Required work:
In the entries below, find every line holding the string "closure" and collect it.

Items from a data source:
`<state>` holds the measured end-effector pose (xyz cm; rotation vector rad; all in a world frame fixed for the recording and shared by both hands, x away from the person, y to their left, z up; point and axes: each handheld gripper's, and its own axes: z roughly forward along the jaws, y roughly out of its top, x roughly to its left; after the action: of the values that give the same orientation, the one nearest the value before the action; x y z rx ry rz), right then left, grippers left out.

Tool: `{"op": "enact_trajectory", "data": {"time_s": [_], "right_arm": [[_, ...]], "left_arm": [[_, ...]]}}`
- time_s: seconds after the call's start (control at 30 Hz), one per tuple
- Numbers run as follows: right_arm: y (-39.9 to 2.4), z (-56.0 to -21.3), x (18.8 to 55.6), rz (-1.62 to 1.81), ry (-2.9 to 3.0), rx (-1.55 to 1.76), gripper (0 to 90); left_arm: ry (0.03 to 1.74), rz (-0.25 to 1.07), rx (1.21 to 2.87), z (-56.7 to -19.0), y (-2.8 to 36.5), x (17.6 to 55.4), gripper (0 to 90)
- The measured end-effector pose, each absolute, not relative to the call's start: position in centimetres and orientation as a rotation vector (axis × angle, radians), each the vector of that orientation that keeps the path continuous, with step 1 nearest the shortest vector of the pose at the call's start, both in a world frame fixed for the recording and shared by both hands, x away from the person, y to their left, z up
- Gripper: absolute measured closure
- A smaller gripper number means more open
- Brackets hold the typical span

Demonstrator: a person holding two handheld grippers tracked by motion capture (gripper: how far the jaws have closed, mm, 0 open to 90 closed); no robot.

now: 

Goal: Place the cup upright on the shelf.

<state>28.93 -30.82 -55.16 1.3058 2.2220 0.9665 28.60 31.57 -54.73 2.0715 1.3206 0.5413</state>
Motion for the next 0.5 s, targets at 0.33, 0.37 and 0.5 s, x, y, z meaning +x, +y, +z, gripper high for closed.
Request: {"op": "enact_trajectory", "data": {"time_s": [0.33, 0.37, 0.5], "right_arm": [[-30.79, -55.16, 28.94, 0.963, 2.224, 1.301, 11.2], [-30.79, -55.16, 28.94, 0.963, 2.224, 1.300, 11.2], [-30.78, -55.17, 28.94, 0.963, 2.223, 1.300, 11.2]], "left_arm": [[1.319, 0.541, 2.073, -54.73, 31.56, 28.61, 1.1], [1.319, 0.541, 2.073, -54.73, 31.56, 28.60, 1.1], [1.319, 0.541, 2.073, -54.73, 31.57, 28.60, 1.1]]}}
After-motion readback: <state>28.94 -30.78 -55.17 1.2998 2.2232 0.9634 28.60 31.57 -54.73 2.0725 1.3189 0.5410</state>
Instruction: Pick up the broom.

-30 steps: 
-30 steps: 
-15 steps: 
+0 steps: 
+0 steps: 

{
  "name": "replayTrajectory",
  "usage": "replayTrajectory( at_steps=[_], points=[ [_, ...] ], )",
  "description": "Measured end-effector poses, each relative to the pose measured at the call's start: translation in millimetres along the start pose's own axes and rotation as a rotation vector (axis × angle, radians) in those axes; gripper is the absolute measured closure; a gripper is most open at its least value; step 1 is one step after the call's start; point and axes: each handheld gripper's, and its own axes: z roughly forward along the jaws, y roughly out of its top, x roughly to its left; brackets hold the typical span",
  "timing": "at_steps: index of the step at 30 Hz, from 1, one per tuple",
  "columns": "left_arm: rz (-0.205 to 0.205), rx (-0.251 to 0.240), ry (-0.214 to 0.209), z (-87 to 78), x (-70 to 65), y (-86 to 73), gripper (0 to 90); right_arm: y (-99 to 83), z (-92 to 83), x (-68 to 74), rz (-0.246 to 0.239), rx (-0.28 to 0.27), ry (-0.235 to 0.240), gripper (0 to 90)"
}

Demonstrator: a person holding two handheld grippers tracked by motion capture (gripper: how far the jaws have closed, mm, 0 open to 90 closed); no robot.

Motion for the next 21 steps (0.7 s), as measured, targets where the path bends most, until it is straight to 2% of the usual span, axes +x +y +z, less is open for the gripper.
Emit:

Output:
- Gripper: absolute measured closure
  "description": "Measured end-effector poses, each relative to the pose measured at the call's start: translation in millimetres along the start pose's own axes and rotation as a rotation vector (axis × angle, radians) in those axes; gripper is the absolute measured closure; a gripper is most open at its least value; step 1 is one step after the call's start; point and axes: each handheld gripper's, and its own axes: z roughly forward along the jaws, y roughly out of its top, x roughly to its left; brackets hold the typical span",

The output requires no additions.